FIG. 1 is a configuration diagram of a window glass antenna device according to the present invention.

FIG. 2 is a configuration diagram of an impedance conversion transformer of the window glass antenna device according to the present invention.

FIG. 3 is a block diagram of a main part of an impedance conversion transformer of the window glass antenna device according to the present invention.

FIG. 4 is a reception sensitivity frequency characteristic diagram of the window glass antenna device according to the present invention.

FIG. 5 is a block diagram of another embodiment of the window glass antenna device according to the present invention.

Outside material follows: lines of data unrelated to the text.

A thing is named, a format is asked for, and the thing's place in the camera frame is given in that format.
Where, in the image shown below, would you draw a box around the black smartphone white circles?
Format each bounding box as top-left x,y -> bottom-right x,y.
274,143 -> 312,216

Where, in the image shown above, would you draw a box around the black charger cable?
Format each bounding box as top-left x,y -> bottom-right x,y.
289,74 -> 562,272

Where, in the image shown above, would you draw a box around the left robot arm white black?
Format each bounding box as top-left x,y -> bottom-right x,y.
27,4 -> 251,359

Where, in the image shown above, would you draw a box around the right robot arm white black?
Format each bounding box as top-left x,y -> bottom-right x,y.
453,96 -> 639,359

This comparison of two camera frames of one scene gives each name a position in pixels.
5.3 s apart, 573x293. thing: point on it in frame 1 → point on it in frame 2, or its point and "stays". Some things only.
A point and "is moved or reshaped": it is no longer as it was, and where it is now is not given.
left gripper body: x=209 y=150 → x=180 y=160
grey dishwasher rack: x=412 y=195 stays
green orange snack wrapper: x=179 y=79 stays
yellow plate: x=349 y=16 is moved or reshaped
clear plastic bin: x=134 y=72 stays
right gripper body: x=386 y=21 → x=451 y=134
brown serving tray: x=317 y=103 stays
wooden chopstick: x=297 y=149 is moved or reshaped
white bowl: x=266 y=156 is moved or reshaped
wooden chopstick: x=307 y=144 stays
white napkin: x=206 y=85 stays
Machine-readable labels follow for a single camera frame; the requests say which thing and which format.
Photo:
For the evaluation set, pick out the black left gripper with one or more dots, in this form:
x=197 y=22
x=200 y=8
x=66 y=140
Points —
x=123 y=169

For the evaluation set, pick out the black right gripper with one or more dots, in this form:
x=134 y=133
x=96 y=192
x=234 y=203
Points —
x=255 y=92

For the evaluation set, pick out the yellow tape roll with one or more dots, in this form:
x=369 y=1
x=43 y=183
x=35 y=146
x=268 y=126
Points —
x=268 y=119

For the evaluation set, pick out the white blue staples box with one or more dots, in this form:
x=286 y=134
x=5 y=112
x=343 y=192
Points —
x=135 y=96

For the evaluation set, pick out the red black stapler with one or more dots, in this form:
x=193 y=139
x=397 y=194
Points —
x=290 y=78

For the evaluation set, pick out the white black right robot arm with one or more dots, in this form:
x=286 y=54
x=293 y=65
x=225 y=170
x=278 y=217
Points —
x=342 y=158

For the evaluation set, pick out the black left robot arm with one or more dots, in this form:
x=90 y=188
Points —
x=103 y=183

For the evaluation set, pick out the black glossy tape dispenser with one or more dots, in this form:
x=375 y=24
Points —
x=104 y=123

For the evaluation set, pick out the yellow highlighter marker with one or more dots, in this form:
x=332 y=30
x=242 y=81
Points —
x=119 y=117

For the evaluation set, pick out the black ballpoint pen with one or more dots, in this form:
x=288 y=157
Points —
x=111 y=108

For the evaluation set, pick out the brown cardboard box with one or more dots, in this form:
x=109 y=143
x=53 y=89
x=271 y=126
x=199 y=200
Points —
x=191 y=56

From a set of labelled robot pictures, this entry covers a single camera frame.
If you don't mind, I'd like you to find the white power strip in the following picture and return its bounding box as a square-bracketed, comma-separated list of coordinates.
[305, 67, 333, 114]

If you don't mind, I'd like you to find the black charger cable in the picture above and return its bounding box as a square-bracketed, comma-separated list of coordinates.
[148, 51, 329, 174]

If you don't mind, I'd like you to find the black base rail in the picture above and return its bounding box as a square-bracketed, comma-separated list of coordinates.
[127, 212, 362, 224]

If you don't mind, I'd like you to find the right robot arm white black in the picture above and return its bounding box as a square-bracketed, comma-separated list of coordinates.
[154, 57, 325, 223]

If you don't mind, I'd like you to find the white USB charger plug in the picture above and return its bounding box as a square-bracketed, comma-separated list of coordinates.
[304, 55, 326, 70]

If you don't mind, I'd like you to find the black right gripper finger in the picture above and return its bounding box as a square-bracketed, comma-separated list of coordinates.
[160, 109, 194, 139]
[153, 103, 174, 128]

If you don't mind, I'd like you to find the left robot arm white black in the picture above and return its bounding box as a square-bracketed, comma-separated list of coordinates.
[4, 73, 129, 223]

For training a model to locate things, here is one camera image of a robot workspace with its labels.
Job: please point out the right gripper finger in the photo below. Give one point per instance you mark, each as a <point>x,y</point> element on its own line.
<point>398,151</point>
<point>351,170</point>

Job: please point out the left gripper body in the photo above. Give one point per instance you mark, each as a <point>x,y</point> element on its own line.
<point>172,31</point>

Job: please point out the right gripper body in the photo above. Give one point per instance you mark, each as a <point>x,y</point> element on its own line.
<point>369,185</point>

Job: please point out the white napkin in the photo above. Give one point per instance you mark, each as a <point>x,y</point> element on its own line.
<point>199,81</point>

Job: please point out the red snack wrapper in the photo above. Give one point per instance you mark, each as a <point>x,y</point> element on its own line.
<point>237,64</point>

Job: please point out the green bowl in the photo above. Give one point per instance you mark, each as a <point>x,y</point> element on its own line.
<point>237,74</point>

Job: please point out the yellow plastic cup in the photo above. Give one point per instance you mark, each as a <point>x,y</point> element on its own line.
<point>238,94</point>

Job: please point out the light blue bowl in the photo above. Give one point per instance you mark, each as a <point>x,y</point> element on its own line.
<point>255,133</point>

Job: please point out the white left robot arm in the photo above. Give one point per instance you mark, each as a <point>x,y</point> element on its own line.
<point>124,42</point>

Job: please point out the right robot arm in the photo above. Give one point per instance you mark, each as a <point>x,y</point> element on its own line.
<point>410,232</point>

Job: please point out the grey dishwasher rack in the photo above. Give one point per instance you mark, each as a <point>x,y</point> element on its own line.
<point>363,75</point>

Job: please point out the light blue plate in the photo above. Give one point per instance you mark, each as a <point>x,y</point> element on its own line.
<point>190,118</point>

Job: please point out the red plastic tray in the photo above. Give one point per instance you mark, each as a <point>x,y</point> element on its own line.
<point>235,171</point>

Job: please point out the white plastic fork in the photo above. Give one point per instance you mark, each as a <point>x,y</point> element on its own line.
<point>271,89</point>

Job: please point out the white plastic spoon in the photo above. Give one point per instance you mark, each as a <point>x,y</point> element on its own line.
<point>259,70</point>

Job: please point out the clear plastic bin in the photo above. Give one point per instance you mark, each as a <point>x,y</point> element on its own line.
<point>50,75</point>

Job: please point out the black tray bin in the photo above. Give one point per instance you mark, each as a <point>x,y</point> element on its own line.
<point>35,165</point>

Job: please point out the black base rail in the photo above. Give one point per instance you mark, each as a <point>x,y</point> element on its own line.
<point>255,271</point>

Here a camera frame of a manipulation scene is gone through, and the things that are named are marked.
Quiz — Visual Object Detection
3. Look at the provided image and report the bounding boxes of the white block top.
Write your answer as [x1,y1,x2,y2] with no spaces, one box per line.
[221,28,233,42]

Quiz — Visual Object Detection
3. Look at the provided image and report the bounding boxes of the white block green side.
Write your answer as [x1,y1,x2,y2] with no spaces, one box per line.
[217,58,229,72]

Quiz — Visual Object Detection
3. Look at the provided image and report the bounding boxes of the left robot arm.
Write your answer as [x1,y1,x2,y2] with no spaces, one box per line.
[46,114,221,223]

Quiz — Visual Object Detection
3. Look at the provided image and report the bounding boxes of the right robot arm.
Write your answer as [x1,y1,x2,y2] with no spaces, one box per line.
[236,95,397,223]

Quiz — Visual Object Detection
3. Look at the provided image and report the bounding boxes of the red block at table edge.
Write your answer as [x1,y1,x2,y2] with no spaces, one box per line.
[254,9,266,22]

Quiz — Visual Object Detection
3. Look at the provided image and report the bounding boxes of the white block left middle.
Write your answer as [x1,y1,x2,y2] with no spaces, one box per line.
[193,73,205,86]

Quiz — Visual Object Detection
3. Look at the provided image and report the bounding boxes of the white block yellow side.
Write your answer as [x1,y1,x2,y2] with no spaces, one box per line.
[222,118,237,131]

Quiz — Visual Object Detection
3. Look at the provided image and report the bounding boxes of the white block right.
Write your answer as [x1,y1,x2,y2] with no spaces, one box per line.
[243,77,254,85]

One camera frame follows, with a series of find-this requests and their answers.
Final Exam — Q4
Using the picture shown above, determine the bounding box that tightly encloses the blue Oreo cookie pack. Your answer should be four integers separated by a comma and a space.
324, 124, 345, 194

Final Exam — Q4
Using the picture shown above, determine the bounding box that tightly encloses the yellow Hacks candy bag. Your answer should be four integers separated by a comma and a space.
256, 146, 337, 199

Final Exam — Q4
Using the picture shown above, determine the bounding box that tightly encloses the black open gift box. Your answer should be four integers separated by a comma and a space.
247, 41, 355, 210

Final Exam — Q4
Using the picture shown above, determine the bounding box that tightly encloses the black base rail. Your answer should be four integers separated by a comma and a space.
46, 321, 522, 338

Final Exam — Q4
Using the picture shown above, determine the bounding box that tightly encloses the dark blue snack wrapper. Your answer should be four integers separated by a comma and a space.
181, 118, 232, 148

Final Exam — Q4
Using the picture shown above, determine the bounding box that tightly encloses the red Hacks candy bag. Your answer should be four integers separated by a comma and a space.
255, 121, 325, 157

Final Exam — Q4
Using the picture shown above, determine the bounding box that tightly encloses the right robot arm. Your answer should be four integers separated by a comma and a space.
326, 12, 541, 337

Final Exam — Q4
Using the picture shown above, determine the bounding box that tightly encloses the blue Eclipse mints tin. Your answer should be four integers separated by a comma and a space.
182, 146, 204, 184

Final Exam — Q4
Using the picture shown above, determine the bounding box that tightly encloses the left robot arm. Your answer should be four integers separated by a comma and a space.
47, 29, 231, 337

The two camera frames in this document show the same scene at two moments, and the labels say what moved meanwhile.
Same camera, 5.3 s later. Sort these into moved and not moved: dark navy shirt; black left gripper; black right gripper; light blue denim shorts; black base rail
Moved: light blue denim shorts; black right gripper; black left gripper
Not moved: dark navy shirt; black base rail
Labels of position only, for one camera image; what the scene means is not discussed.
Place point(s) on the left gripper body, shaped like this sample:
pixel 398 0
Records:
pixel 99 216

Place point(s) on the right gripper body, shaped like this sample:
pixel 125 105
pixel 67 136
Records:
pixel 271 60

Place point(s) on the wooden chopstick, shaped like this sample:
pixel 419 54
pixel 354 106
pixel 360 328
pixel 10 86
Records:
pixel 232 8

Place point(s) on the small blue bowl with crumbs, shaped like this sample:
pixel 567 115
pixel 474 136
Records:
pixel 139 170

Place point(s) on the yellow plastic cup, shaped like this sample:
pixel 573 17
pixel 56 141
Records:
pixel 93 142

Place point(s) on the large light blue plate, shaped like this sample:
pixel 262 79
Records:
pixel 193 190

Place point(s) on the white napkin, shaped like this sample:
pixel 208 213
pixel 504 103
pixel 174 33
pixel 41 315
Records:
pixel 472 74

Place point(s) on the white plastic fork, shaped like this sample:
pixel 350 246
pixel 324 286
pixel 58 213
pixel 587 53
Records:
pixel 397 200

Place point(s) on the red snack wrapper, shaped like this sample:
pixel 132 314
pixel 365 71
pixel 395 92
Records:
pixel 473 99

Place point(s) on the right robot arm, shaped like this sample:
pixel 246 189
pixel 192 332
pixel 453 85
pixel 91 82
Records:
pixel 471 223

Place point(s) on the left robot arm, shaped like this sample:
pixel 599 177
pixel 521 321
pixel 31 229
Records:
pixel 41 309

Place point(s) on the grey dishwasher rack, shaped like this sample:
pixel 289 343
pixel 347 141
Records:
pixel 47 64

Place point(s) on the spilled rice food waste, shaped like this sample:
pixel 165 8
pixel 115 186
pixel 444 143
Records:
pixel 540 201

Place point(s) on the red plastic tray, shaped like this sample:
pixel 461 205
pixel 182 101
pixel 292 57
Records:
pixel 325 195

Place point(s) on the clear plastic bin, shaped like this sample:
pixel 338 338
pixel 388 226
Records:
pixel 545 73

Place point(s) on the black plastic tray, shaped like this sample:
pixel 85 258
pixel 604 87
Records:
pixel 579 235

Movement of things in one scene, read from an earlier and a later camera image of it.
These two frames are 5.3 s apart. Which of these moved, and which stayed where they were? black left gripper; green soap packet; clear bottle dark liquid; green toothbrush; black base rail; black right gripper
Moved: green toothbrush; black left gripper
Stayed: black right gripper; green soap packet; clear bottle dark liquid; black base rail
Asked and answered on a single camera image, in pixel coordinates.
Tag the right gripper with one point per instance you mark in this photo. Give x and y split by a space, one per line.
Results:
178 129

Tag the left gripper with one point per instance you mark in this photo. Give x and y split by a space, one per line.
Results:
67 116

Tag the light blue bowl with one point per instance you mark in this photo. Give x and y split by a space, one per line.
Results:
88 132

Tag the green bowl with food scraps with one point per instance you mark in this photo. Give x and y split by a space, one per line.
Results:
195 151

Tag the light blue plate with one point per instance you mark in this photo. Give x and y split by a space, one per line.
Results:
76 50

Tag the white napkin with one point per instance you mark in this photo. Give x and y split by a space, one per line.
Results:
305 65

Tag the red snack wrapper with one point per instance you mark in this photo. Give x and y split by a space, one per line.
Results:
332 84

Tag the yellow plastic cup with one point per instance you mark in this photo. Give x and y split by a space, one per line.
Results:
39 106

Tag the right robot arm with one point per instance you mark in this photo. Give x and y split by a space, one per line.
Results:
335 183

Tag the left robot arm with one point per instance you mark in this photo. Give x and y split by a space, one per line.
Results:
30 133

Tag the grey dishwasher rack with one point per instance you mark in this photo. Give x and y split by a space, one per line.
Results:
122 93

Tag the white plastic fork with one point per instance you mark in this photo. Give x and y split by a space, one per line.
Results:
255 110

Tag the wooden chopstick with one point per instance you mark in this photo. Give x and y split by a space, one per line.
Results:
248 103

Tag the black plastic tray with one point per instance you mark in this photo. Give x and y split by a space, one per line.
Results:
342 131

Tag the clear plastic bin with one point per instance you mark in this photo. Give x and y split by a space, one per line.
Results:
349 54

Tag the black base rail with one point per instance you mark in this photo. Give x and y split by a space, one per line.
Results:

FIG. 6 is a configuration diagram of a conventional window glass antenna device.

[Explanation of symbols]

1, 14 ... Window glass antenna device, 2 ... Window glass, 3 ...
Antenna, 4, 4a, 4b ... Bus bar, 5 ... Anti-fog heater wire, 6 ... Power supply cable, 7 ... Impedance conversion transformer, 8 ... Transformer, 9 ... Core, 10, 11 ... Winding,
12, 13 ... Coaxial connector, 15, 16 ... Power supply line, 5a
... Lead wire, 6a ... Core wire, 6b ... Outer conductor, 7a to 7
d ... terminal, 7e ... case, 15a, 16a ... feeding terminal,
PS ... DC power supply, C, C1 ... Capacitor.

Claims (1)

[Claims] 1. A window glass antenna device comprising: a dedicated antenna formed on a window glass of an automobile; a dual-purpose antenna also used as an anti-fog heater pattern; and a power supply cable for transmitting a reception signal from these antennas. , A transformer for connecting one end of a primary winding to the dedicated antenna, connecting to the dual-purpose antenna from an intermediate position of the primary winding, and connecting a secondary winding to the power feeding cable for impedance conversion A window glass antenna device characterized by being provided with.